Supraventricular Arrhythmias: An Electrophysiology Primer

Carol Chen-Scarabelli, MSN, APRN, BC, CCRN


Prog Cardiovasc Nurs. 2005;20(1):24-31. 

In This Article

Abstract and Introduction

Supraventricular arrhythmias are the most widespread group of arrhythmias and affect all age groups. Atrial fibrillation is the most common arrhythmic disorder and is even more prevalent among the elderly. Due to their prevalence, it is imperative for the clinician to be informed about these arrhythmias and treatment considerations. This paper presents a basic review of the incidence, pathophysiology, diagnosis, and treatment of supraventricular arrhythmias, along with gender differences, and discusses important implications for the health care provider. A summary of common electrocardiogram findings in supraventricular arrhythmias is presented along with a brief overview of pharmacologic agents.
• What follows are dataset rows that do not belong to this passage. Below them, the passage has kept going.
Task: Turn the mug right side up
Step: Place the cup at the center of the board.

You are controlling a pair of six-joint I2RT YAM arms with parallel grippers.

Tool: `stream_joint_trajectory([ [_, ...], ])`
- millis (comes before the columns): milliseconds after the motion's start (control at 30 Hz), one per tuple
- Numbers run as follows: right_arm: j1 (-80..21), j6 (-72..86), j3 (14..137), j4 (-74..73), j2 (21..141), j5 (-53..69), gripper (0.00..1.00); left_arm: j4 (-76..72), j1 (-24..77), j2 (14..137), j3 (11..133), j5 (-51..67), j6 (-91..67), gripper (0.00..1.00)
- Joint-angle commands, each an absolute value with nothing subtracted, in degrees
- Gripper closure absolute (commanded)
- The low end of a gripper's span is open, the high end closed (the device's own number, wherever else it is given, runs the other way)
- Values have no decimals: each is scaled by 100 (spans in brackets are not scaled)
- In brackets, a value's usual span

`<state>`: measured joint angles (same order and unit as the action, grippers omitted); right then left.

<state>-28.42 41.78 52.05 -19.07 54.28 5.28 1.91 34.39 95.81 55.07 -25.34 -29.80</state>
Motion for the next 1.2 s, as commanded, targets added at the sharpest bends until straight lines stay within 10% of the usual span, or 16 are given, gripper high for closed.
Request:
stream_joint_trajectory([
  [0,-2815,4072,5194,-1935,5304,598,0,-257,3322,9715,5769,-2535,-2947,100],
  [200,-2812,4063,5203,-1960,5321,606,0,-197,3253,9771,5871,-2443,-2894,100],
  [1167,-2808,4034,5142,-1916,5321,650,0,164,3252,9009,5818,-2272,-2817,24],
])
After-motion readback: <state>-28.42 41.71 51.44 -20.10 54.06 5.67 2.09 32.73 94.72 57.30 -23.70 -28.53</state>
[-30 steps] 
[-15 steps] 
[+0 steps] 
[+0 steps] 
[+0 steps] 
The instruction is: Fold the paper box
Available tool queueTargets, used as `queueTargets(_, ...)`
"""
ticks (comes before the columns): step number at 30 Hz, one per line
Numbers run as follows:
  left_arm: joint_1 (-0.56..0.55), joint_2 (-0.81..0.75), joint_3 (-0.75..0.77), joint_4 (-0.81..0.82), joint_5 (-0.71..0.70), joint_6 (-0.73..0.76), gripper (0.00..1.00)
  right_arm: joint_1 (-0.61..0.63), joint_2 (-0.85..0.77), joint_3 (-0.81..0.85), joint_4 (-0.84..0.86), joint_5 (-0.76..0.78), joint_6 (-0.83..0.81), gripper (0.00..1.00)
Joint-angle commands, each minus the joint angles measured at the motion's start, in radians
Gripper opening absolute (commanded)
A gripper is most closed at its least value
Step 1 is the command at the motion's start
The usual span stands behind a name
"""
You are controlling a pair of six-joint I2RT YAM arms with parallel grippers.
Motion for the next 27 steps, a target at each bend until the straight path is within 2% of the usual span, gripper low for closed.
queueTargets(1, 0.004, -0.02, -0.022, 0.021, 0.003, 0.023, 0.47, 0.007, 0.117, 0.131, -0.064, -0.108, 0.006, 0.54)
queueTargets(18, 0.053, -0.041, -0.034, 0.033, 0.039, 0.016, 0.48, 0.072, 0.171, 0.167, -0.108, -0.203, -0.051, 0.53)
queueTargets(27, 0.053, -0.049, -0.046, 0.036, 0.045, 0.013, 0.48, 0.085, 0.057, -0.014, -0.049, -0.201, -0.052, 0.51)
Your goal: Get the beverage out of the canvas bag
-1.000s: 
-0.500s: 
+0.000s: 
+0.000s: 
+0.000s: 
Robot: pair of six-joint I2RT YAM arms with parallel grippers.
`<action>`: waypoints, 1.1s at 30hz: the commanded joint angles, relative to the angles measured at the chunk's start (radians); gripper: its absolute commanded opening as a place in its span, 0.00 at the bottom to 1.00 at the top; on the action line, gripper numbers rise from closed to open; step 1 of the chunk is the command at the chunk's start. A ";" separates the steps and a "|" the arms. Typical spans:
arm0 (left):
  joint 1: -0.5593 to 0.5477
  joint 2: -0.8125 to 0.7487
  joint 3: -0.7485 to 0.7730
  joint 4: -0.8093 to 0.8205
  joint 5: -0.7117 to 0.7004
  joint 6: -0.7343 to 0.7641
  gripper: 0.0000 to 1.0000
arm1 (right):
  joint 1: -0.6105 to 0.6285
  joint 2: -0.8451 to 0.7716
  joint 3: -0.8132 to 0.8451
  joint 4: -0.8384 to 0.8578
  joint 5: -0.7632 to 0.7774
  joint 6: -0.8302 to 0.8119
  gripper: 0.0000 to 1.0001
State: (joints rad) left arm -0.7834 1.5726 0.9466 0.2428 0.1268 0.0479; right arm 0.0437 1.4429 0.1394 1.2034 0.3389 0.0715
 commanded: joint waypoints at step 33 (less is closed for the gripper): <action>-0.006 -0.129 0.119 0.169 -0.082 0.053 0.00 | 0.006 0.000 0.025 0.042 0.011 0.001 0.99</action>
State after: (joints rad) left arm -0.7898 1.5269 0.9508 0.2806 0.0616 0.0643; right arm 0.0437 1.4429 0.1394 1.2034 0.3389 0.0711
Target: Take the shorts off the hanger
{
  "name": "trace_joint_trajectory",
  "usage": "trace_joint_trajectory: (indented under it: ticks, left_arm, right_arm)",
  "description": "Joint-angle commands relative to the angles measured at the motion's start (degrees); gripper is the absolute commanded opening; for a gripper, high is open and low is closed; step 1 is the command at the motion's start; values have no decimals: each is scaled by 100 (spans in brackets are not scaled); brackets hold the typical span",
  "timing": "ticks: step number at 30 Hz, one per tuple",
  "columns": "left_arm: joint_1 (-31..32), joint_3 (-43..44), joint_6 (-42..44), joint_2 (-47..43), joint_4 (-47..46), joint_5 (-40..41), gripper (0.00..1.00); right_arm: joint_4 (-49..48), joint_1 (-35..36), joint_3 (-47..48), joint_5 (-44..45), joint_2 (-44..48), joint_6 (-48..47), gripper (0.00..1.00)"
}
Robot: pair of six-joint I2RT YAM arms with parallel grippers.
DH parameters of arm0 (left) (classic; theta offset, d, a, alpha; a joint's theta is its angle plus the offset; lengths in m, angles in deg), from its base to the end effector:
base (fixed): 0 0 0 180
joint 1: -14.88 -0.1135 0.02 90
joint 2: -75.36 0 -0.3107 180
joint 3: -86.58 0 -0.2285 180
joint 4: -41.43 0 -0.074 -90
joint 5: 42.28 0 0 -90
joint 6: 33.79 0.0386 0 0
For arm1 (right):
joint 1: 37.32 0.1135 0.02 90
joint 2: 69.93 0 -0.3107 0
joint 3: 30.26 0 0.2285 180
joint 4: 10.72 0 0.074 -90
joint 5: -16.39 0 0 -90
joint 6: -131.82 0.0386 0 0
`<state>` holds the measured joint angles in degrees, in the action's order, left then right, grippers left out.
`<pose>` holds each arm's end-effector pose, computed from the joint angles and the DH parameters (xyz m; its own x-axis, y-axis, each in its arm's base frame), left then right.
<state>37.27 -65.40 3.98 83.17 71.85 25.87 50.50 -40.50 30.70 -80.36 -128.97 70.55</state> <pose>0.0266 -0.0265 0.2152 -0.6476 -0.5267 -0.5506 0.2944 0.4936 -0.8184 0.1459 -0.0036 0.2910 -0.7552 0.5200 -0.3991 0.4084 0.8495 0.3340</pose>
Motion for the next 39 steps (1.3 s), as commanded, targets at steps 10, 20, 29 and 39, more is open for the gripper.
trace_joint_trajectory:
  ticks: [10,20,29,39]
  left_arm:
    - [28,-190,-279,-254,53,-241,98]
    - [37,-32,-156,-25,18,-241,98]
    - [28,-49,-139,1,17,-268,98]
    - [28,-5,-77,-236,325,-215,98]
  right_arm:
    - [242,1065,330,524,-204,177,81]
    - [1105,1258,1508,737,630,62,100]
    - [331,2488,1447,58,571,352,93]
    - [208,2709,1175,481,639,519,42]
Although ventricular arrhythmias and implantable cardioverter-defibrillators have garnered the spotlight in the field of cardiovascular electrophysiology, supraventricular tachycardias (SVTs) continue to be the most prevalent arrhythmias, with atrial fibrillation (AF) remaining the most common cardiac arrhythmia,[1,2,3] affecting 2% of the general population.[4] As the population ages, the incidence of AF continues to increase,[2,3] affecting 8%-11% of people over 65 years of age.[4] Eighty-four percent of patients with AF are over 65 years (median age, 75 years),[5] and the prevalence of AF is expected to double over the next 50 years.[6,7,8]

As the incidence of ischemic heart disease grows worldwide, the risk of myocardial infarction (MI) also increases. AF, along with other SVTs, is common in the pre-[9] and postinfarction period, after cardiac surgery,[10] and in critically ill patients.[11,12] Independent predictors of tachyarrhythmias have been identified in patients in the intensive care unit after cardiac surgery: age, presence or history of congestive heart failure, sepsis, postoperative systemic inflammatory response, severity of multiple organ dysfunction, and severity of cardiovascular dysfunction.[10] AF and atrial flutter (AFL) were the most frequently observed arrhythmias (76% incidence), followed by paroxysmal supraventricular tachycardia (PSVT) (15%), and ventricular tachycardia/ventricular fibrillation (11%).[10]

This paper reviews the incidence, pathophysiology, diagnosis, and treatment of SVT, along with gender differences, and discusses important implications for the health care provider.